Reproduce the section of the listing that begins at the line containing "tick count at" and finishes at the line containing "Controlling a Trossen". Include both end lines and nothing beyond them.

** SOURCE DATA follows **

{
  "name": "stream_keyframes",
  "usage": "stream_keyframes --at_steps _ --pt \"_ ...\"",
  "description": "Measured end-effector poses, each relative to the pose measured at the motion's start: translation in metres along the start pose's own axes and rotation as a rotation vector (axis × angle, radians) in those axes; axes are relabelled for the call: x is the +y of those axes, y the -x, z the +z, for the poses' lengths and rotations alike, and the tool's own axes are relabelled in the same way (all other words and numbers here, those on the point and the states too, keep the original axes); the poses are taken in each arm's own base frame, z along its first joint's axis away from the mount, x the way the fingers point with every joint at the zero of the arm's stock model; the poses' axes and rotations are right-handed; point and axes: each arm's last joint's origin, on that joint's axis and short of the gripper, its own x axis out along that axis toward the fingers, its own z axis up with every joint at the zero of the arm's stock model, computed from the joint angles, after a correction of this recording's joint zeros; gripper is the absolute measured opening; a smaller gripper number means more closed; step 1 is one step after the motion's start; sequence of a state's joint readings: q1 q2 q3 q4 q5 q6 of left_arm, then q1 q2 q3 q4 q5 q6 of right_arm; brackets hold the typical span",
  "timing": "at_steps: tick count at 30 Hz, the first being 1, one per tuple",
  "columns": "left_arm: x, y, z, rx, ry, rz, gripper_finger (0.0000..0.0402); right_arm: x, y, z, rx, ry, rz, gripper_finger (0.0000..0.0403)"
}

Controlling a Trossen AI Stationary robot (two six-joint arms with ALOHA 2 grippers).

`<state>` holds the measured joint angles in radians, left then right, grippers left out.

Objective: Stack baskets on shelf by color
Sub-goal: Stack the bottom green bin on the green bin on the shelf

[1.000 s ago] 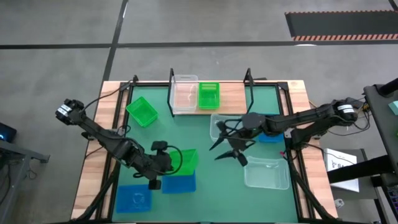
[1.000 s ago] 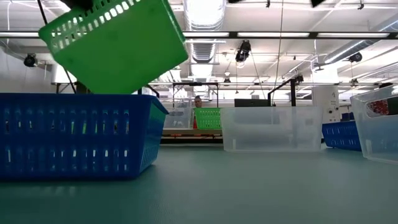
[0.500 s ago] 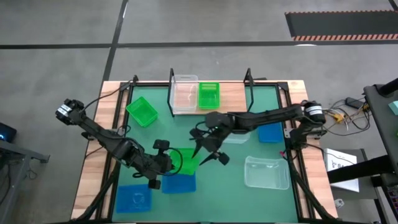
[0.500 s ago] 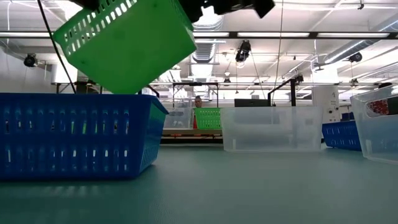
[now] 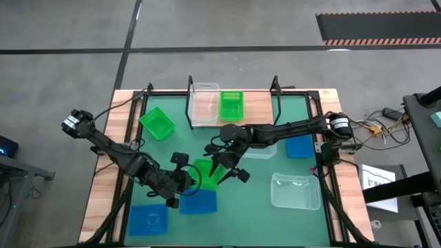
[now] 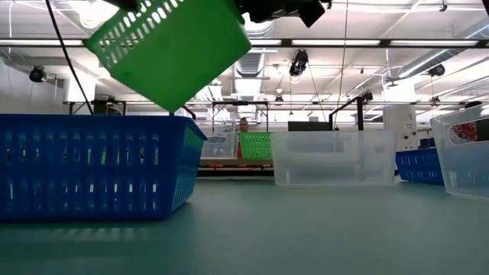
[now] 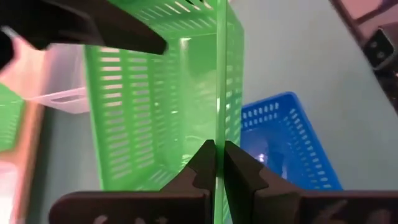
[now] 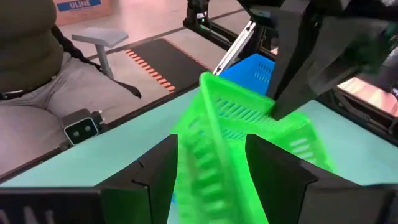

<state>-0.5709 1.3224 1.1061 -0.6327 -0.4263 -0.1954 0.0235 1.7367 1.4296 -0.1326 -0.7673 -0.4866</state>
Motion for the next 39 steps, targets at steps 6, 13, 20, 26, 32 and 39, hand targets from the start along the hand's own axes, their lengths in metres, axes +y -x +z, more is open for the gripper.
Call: stream_keyframes --at_steps 6,13,20,26,32,39 --pt "0.002 0.0 0.0 -0.01 -0.001 0.066 0.0 0.001 0.0 -0.001 0.001 0.007 0.011 0.0136" --pt "0.003 0.0 0.002 -0.036 0.008 0.086 0.0 0.002 0.0 -0.002 -0.014 0.055 0.054 0.0038" --pt "0.003 0.0 0.003 -0.053 0.02 0.105 0.0056 0.003 0.0 -0.002 -0.009 0.079 0.055 0.0014" --pt "0.004 0.001 0.003 -0.048 -0.026 0.126 0.0127 0.005 0.004 0.002 -0.004 0.091 0.044 0.0013" --pt "0.012 0.018 0.009 -0.103 -0.149 0.162 0.0159 0.015 0.021 0.012 0.088 0.077 -0.013 0.0013" --pt "0.025 0.032 0.012 -0.23 -0.194 0.405 0.0161 0.026 0.045 0.019 0.31 0.06 -0.201 0.0013"
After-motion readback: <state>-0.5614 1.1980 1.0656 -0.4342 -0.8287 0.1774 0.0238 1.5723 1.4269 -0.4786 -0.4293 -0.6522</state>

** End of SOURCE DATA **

**WRITTEN ANSWER:**
  "timing": "at_steps: tick count at 30 Hz, the first being 1, one per tuple",
  "columns": "left_arm: x, y, z, rx, ry, rz, gripper_finger (0.0000..0.0402); right_arm: x, y, z, rx, ry, rz, gripper_finger (0.0000..0.0403)"
}

Controlling a Trossen AI Stationary robot (two six-joint arms with ALOHA 2 grippers).

There is nothing more to the exercise.